0 – The amount of Zeller’s attempted 3-point field goals
Rod Higgins and Rich Cho endorsed Zeller as a stretch forward—a forward who spaces defenses with a jump shot out to 3-point range. It’s a different role than what Zeller was in his two collegiate years at Indiana. Higgins and Cho were apparently encouraged by Zeller’s shooting display in a pre-draft workout with the team. Zeller showed what appeared to be an improved jump shot and observers noted he was effortlessly hitting from the 3-point line.
So far Zeller hasn’t attempted a 3-point shot. In fact, Kelly Olynyk, selected nine spots after Zeller, has attempted 22 3-point shots. Olynyk has only converted 18 percent of his 3’s, but to this point looks more like a stretch forward than Zeller has.

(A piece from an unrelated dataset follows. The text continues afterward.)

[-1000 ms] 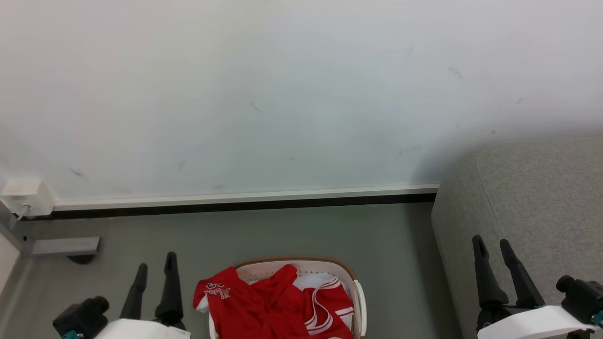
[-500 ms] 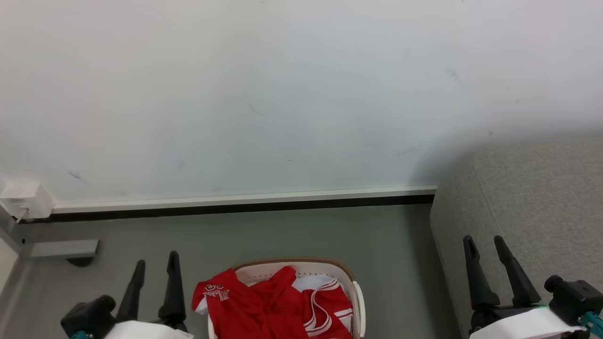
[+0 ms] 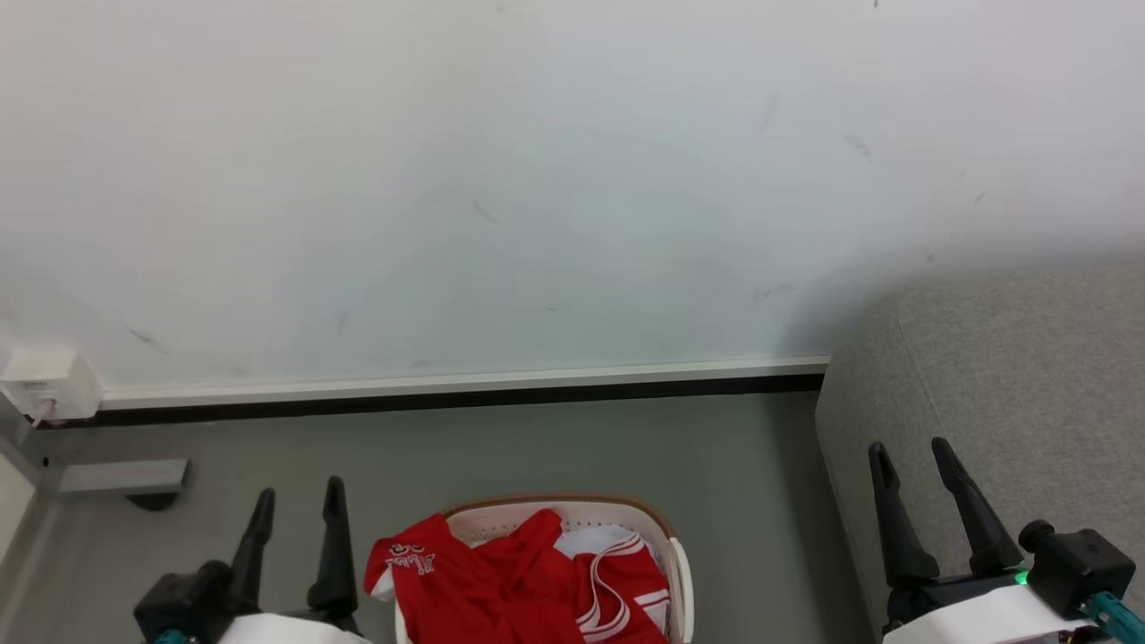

22.5 – Zeller’s estimated field goal percentage on jump shots
The form on Zeller’s jump shot doesn’t look bad, though he doesn’t have a quick release. Besides lacking comfort on the perimeter, it seems Zeller doesn’t have in-game confidence in his shot either. Defenses are comfortable allowing the space for Zeller to shoot. The Bobcats are one of the worst jump shooting teams in the league, so it only makes sense to concede a jump shot to one of the team’s weakest perimeter shooters.
Zeller is also fairly limited in the ways he can get his jump shot. He lacks a competent handle, explosion, and a quick first step to blow by defenders. He hasn’t shown much of a face-up game either. Zeller is mostly getting jump shots off drive and kick, or pick and roll situations.
39.3 – Zeller’s True Scoring Percentage
True Scoring Percentage can tell two stories—how efficient a player’s scoring is and how difficult their offense is. Zeller isn’t getting many easy baskets; the most efficient offense he has is running the floor and finishing on the break. The problem is that the Bobcats are 26th in fastbreak points and pace. Running isn’t a big part of their offense and in turn it takes away a key part of Zeller’s game. Zeller is billed as an athletic player, but the Bobcats aren’t utilizing any of his athleticism so far.
Zeller’s efficiency was also boosted from the free throw line. In college, Zeller attempted just under 11 free throws per 40 minutes. Right now he’s averaging 3.2 free throw attempts per 36 minutes. Without a go-to scoring role, Zeller is lost in the Bobcats offensive plan and doesn’t have much room to score efficiently.